Updating the case management guidance was no easy feat because practice, evidence and understanding are ever evolving. It required a major collaborative effort, spanning three years of partnership working that involved the YJB team, professionals from across the youth justice system, government officials, children and young adults, academic researchers, and wider stakeholders. Much of their input came in particularly difficult circumstances, including during the pandemic. I can’t thank them enough for their resilience and commitment.

Please ensure that you spread the word about this revised guidance and encourage your colleagues to use it.

Involving professionals, third sector experts and academics

We needed to reflect experience and insights from the full spectrum of frontline professionals in local youth justice delivery. To do this we convened a user group of 28 members from across England and Wales, including frontline youth justice service (YJS) practitioners, health, court and police representatives, and colleagues from the secure estate. The user group’s expertise was invaluable.
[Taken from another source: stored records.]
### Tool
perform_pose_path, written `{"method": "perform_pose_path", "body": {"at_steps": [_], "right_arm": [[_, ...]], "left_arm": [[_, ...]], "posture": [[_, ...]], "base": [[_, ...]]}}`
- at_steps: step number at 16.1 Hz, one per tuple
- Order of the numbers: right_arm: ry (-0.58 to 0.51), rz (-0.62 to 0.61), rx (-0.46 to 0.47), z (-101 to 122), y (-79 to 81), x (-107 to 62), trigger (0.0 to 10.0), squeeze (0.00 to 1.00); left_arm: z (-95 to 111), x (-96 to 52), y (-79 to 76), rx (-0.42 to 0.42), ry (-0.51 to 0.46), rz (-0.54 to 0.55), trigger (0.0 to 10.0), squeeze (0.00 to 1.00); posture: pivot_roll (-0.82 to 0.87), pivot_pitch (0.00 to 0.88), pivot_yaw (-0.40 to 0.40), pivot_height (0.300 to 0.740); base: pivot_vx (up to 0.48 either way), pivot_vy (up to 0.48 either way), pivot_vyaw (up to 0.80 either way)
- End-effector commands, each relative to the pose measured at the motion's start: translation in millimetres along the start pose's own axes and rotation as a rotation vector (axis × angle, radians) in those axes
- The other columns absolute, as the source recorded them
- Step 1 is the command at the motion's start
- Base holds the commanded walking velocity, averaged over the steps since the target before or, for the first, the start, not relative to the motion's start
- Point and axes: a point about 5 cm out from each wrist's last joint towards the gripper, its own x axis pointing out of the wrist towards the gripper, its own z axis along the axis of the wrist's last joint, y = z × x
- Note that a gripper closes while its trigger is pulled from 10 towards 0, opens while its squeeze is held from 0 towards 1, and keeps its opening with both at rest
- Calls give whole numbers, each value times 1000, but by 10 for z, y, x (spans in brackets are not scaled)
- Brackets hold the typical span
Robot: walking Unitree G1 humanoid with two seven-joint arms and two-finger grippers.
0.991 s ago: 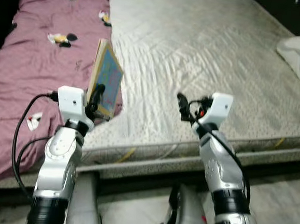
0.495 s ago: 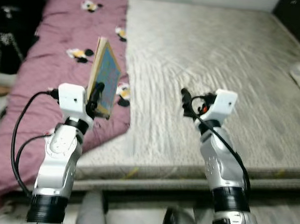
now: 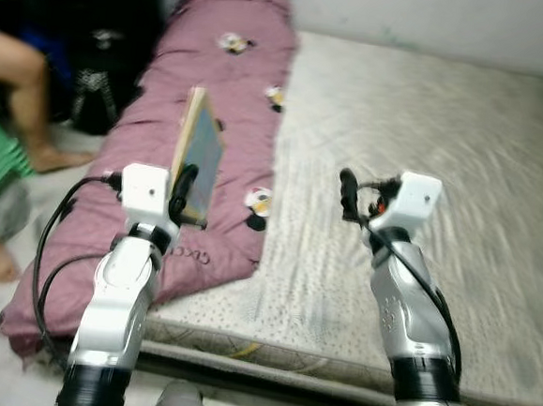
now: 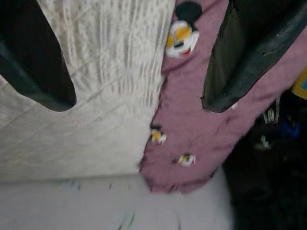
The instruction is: Clean up the room
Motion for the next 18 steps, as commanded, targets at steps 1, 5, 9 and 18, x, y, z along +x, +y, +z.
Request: {"method": "perform_pose_path", "body": {"at_steps": [1, 5, 9, 18], "right_arm": [[22, -52, -29, -45, -145, -82, 10000, 0], [11, -91, -26, -5, -154, -126, 10000, 0], [8, -102, -46, 29, -164, -128, 10000, 0], [1, -87, -98, 21, -136, -169, 10000, 0]], "left_arm": [[73, 15, -99, 18, -26, -40, 10000, 0], [56, 15, -176, 24, -14, -61, 10000, 0], [67, 20, -231, 19, -10, -78, 10000, 0], [59, 64, -319, -4, 2, -123, 10000, 0]], "posture": [[-19, 0, -49, 740], [-29, 0, -46, 740], [-31, 0, -57, 740], [-38, 10, -48, 740]], "base": [[0, 0, 0], [0, 0, 0], [0, 0, 0], [0, -310, 0]]}}
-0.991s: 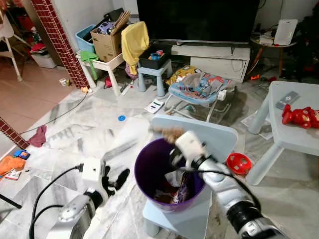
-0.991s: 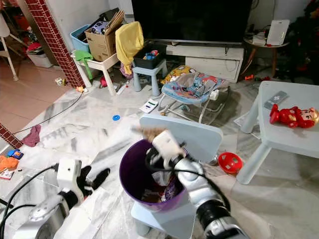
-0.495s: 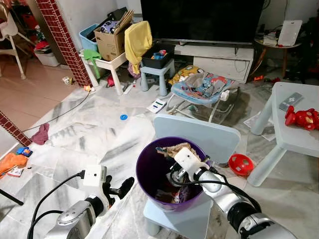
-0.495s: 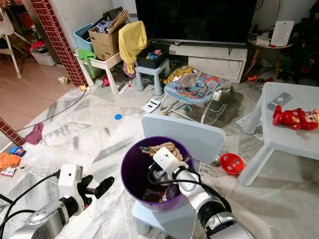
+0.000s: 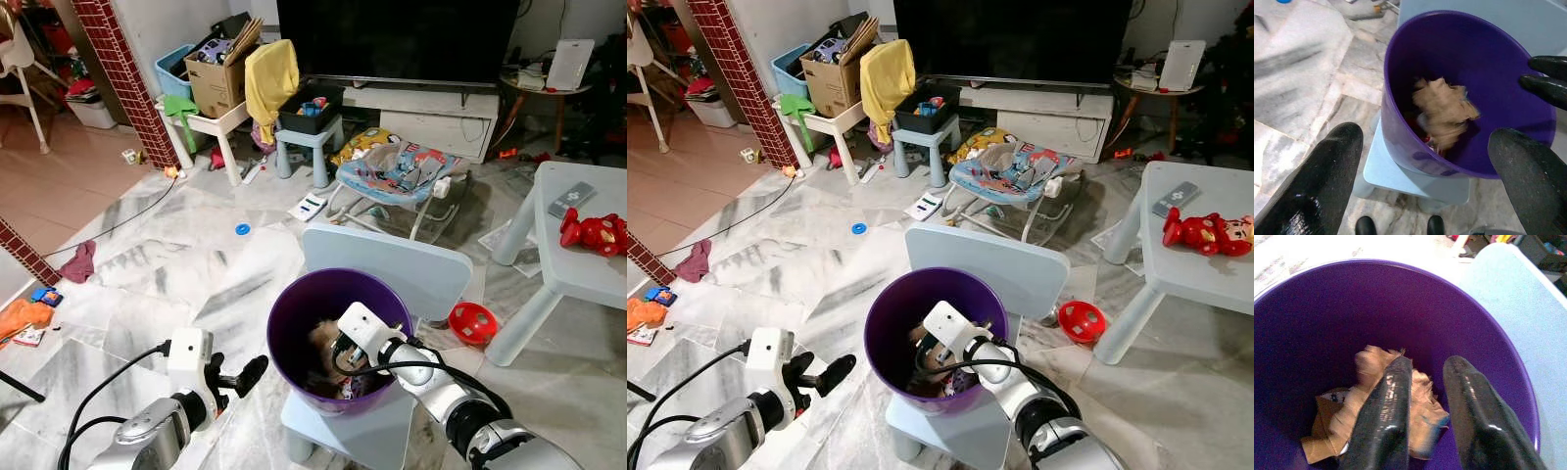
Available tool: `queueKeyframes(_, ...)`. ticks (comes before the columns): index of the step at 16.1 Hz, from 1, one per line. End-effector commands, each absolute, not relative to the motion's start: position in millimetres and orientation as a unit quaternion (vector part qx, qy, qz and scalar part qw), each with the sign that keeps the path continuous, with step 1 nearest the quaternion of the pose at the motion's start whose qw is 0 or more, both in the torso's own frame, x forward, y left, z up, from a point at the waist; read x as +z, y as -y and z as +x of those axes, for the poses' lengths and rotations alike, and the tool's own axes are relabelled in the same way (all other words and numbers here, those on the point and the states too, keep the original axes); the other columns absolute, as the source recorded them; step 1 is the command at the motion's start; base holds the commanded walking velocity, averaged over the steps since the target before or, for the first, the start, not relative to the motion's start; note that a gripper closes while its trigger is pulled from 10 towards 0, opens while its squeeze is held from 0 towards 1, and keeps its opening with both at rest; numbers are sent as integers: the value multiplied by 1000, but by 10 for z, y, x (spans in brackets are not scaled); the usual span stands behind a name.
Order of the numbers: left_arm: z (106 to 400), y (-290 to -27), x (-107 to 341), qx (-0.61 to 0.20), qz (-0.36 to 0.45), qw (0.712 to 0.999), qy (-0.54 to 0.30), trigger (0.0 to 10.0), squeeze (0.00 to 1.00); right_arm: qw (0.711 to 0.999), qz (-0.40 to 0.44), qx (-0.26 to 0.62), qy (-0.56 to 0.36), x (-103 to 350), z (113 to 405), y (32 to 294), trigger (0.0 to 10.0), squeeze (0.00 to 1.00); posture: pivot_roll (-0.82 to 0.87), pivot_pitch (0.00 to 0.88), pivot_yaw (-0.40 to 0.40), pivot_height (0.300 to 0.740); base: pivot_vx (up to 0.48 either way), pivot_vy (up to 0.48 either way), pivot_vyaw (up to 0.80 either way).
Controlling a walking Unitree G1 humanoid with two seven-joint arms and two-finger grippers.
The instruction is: Picking trash to rubbish bin
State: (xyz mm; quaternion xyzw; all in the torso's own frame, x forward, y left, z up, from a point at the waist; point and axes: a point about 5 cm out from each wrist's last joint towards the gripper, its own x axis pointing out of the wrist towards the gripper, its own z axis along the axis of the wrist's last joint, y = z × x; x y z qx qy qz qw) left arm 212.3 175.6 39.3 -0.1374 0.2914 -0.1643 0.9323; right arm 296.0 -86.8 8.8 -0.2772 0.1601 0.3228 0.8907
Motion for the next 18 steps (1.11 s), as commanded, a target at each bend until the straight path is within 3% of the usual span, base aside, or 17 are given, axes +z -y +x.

To gain a broader perspective, we similarly benefitted hugely from the insights of our Quality of Advocacy Working Group, Voluntary and Community Sector Liaison Group and our Academic Liaison Network.

Involving children and young adults

Our Youth Advisory Network is a group of children and young adults with direct experience of the justice system. We developed specific sections of our guidance in collaboration with them and ensured that their voices helped to shape it.

We asked them for their views about how their practitioner can work with them better.

Children’s insights from lived experience proved vital. For instance, they made the powerful point that if they are ten minutes late for an appointment, they can be penalised, but it was not unusual to have to wait much longer for their worker if running late from other appointments or urgent business. They reflected that respect should go both ways – and we know from research that children mirror how they are treated by professionals. This is reflected in the guidance.

We also learnt that the assessment process is unlikely to be a neutral event for a child. This is particularly true for those who have experienced trauma. The telling (and re-telling) of their stories to individuals they do not know may be difficult and painful. This is because their YJS is often just one of many agencies which is assessing their needs.

These insights are reflected in new practical advice on how to involve children in their assessment as well as how best to interview them for reports. We adapted the guidance to encourage children to participate and tell their stories in their own way. We also guided practitioners to ask the child what interventions would assist and be meaningful to them.

Child First guidance

One of my roles was to chair a sub-committee of leading academics and stakeholders reviewing the evidence around some of the more challenging issues, such as remanding, intensive supervision, and breaching. At its heart, our advice tried to ensure that the guidance was in line with Child First.

Child First isn’t a phrase, mantra, or philosophy; it’s the published guiding principle for the youth justice sector. Essentially, it summarises our contemporary evidence-based understanding in youth justice.

And this understanding has progressed substantially in recent years, helping us to move beyond a deficit-focus on managing ‘risk of offending’, towards a more constructive focus helping children to make positive contributions to society. This has been reflected throughout the updated guidance.

The Child First principle has four tenets that summarise what is important in youth justice. It’s laid out in full in this document, but can be summed up in this simple ABCD:

As children

Recognise how children are developmentally different from adults and require different support.

Building pro-social identity

Promote children’s individual strengths and capacities to develop a pro-social identity, focusing on positive child outcomes rather than just trying to manage offending.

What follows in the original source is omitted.